Sovyetler Birliği’nde sansüre karşın rejimin baskıcı uygulamalarını eleştiren, Stalinizm ile yüzleşen Panfilov, Mikhalkov, Parajanov, Abuladze, Muratova, Bikov, Bodrov, Doğu Almanya’da Wolf, Kohlhaase, Becker’in yanı sıra, Arjantin’de Solanas, Puenzo, Mitre, Trapero, Brezilya’da Guerra, Babenco, Meirelles, Küba’da Alea, Solas, Vega ülkelerindeki resmi ideoloji ile yüzleştiler. İtalyan yönetmen Pontecorvo Fransız devletinin Cezayir’deki zulmü ile, Nanni Moretti partisi İKP ile hesaplaşmaktan geri durmadı. Moretti, “Aydınlık Bir Gelecek“ adlı son filminde Sovyet tanklarının başkaldırıyı bastırmak için Macaristan’a girmesi üzerine tavır koymakta geciken İtalyan Komünist Partisi ile yüzleşiyordu.

Thatcher politikalarıyla ve Britanya hükümetinin Kuzey İrlanda’daki baskıcı uygulamaları ile yüzleşen Ken Loach “Ben Daniel Blake”, “Özgürlük Rüzgârı”, “Gizli Gündem” filmlerinde ülkesindeki hukuk dışı uygulamalarla, “Ülke ve Özgürlük“de İspanyol İç Savaşı’nda Anarşistlere destek vermeyen Komünistlerle, Ekmek ve Güller”de Amerikan kapitalizmi ile yüzleşiyordu. İrlanda sorunu ile yüzleşen İngiliz yönetmenlerden Paul Greengrass’ın “Kanlı Pazar”ı, İralandalı Jim Sheridan’ın “Babam İçin”i Britanya sinemasının yüz akı yapıtlar arasındadır. Senegalli Osman Sembene sömürgecilikle, Hintli Satyajit Ray ve Boşnak yönetmenler Danis Tanovic, Aida Begic, Jasmila Zbanic ülkelerinin bölünme sürecine yol açan ayrımcılıkla yüzleşen filmler, Filistinli Elia Suleiman, Hany Abu-Assad, Mai Masri, İsrailli Amos Gitai, Nadav Lapid ve Ari Folman barışı savunan filmler yaptılar. İranlı, Pakistanlı, Tunuslu, Faslı yönetmenler özgürce yaşama talebi ile siyasal İslam ile yüzleşmeyi sürdürüyor. Panahi, Rasoulof gibi yönetmenler rejim tarafından cezalandırılsalar da direnişlerinden taviz vermiyor.

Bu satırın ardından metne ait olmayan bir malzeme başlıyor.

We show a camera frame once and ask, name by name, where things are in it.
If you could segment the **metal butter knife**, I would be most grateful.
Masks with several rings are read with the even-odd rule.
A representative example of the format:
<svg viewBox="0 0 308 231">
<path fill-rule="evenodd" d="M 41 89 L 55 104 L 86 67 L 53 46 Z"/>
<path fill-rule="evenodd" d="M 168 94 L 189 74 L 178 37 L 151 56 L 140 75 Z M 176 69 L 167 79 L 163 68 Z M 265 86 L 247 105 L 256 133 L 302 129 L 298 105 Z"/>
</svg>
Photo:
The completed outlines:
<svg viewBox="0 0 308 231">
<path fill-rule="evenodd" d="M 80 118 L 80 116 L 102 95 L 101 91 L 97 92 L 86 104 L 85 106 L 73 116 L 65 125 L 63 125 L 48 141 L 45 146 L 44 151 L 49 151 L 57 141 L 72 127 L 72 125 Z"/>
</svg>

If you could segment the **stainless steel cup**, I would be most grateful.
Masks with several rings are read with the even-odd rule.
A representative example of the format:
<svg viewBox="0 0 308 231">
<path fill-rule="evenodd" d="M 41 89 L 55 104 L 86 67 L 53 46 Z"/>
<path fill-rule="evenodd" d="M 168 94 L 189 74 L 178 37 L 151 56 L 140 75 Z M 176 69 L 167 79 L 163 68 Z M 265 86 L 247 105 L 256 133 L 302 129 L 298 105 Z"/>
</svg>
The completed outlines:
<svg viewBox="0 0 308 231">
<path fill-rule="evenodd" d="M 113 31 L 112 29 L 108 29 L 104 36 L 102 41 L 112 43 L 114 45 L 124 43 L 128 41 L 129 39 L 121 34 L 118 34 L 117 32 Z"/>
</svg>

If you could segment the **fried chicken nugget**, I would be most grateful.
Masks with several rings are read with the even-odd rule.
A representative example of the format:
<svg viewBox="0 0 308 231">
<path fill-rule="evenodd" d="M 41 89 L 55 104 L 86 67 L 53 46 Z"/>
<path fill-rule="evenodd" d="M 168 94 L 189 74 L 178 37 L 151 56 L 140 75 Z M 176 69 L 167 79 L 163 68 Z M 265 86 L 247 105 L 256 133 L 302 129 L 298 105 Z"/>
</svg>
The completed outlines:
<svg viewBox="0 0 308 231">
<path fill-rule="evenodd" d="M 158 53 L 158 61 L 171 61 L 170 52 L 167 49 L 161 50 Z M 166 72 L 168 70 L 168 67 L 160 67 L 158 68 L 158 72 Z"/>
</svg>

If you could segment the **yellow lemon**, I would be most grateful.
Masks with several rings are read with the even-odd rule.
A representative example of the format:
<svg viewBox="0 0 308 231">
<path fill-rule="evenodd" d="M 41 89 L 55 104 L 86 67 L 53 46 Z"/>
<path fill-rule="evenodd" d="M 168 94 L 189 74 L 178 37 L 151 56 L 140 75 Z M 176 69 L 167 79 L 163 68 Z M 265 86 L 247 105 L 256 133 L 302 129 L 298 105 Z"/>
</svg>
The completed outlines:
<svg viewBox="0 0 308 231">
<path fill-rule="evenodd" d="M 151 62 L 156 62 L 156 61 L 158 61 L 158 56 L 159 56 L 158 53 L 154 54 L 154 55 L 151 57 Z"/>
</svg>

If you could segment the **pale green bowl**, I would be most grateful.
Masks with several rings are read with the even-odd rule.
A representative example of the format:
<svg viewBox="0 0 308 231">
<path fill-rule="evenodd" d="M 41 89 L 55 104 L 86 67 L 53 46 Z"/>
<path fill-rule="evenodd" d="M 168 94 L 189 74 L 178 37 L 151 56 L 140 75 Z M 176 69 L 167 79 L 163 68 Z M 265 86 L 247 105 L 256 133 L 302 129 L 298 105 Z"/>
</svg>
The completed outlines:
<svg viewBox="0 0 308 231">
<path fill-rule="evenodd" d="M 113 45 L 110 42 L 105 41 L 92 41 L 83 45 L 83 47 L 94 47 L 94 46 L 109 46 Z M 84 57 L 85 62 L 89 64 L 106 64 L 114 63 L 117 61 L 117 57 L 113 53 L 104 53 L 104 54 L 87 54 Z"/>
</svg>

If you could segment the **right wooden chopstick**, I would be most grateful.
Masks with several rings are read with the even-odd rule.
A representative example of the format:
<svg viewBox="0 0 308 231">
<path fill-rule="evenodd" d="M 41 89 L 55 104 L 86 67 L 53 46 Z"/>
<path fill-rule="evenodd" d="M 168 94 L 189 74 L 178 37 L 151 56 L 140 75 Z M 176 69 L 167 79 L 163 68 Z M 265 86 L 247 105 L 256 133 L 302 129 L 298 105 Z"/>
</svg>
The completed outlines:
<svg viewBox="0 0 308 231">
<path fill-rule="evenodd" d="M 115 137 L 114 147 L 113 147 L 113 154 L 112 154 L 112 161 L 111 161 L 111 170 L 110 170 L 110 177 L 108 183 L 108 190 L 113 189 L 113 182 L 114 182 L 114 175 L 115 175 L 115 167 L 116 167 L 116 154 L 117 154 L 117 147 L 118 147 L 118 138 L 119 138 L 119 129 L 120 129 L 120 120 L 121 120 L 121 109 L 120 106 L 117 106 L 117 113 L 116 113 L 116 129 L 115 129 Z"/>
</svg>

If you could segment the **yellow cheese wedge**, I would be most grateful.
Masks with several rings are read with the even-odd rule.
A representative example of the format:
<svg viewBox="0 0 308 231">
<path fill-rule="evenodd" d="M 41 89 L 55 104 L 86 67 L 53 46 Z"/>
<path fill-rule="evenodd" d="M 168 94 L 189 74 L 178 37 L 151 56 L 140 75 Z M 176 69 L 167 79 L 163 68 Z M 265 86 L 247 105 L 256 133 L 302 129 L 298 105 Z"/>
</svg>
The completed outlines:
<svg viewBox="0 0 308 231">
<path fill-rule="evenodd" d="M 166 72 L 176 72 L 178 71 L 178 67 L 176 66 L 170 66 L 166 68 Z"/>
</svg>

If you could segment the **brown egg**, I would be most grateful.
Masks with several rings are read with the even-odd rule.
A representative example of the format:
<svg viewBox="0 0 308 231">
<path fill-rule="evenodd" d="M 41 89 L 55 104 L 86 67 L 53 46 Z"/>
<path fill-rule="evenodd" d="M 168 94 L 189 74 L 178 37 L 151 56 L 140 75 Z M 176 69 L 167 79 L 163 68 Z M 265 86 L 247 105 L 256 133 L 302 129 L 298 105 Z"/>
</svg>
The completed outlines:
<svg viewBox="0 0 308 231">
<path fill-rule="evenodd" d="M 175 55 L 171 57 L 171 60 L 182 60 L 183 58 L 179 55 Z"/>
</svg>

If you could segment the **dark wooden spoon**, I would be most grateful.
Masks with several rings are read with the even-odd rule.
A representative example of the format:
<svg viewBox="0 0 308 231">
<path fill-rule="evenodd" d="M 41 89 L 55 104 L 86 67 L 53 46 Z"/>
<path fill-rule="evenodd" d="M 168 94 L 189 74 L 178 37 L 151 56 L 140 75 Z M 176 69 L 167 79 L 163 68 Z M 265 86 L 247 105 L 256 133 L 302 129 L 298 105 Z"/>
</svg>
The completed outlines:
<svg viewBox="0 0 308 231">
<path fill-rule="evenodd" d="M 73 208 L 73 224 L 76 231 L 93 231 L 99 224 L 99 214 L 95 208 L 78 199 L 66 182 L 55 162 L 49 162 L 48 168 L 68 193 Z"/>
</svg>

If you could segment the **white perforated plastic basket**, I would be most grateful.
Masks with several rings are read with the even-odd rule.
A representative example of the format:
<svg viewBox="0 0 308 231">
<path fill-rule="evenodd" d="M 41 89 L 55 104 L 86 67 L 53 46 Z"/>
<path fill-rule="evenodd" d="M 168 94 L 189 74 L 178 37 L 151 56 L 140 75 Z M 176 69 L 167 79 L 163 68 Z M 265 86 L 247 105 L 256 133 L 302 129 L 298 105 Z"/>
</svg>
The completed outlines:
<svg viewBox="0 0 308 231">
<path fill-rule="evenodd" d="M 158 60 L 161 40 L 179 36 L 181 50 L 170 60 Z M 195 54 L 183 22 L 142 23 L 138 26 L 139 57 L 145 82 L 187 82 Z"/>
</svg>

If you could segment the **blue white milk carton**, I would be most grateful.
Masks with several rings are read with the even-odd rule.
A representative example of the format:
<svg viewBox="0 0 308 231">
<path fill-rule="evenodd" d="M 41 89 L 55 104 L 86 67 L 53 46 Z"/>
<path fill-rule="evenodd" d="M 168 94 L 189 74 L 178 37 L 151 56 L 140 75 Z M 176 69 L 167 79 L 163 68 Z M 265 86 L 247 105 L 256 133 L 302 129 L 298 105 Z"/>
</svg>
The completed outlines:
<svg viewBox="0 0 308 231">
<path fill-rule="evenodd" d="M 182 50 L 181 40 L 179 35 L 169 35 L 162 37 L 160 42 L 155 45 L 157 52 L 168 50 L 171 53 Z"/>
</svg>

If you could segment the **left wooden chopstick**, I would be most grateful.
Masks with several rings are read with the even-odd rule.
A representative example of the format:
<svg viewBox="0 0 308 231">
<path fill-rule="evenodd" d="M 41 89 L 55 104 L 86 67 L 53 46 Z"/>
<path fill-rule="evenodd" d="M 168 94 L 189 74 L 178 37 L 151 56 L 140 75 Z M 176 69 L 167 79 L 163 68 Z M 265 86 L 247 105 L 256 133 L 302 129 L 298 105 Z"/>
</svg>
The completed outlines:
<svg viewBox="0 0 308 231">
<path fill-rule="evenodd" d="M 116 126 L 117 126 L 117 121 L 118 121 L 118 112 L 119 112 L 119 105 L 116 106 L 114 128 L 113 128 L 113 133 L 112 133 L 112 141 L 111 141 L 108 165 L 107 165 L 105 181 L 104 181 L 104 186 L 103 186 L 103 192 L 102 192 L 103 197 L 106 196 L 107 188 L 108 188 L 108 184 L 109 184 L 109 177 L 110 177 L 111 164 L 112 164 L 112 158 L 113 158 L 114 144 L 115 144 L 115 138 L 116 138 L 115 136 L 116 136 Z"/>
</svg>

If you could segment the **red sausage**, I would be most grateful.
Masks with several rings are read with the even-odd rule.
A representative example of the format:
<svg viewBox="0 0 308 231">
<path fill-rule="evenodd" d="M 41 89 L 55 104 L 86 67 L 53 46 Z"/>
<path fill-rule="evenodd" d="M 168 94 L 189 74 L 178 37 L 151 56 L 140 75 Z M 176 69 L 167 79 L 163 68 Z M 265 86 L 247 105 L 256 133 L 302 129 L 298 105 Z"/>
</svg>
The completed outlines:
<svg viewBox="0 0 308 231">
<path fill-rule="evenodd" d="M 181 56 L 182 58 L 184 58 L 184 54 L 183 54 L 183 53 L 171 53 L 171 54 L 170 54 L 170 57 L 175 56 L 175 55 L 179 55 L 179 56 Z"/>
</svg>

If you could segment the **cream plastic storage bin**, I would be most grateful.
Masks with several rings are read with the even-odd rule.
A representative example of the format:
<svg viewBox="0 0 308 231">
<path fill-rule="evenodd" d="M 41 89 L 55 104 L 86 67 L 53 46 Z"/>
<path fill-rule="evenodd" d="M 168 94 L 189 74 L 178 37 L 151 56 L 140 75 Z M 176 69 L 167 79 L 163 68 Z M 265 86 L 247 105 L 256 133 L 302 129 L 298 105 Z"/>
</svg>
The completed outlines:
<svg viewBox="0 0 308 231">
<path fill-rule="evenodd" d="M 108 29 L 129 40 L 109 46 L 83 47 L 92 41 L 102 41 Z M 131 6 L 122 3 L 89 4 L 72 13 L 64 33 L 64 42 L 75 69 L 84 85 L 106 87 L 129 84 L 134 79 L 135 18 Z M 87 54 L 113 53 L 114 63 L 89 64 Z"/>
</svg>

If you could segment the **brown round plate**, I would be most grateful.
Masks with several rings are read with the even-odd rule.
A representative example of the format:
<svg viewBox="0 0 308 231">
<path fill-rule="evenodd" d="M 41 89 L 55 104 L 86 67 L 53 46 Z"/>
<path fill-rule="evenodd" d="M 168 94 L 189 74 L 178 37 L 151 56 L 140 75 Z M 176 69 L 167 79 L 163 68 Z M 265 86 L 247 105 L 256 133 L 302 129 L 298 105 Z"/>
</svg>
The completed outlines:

İçinde yaşadığımız toplumsal sistemle yüzleşebilen ilk sinemacımız Yılmaz Güney’dir. “Umut”da sistemin sömürü çarklarıyla yüzleşen yönetmen, “Sürü”de feodalizmden kapitalizme geçiş süreci ile, “Düşman”da ayrımcılıkla, “Yol”da faşist rejimin yol açtığı çürüme ile “Duvar”da rejimin zindanları ile yüzleşmeye çağırdı seyirciyi. Güney öncesi sinemamız toplumdaki feodal gelenekler dışında rejimin sakat yanlarıyla yüzleşmeye cesaret edemiyordu. Gene de, Atıf Yılmaz, Zeki Ökten, Zülfü Livaneli, Ömer Uğur, Turgut Yasalar darbeler tarihimizle yüzleşen filmler yapabildiler. Günümüzde, Özcan Alper, Emin Alper, Yeşim Ustaoğlu, Kazım Öz, Aydın Orak, Hüseyin Karabey, Ümit Kıvanç, Ayşe Polat, Fatih Akın gibi birkaç yönetmenimizin çabaları bir yana, oto-sansür sinemamızdaki etkinliğini sürdürüyor.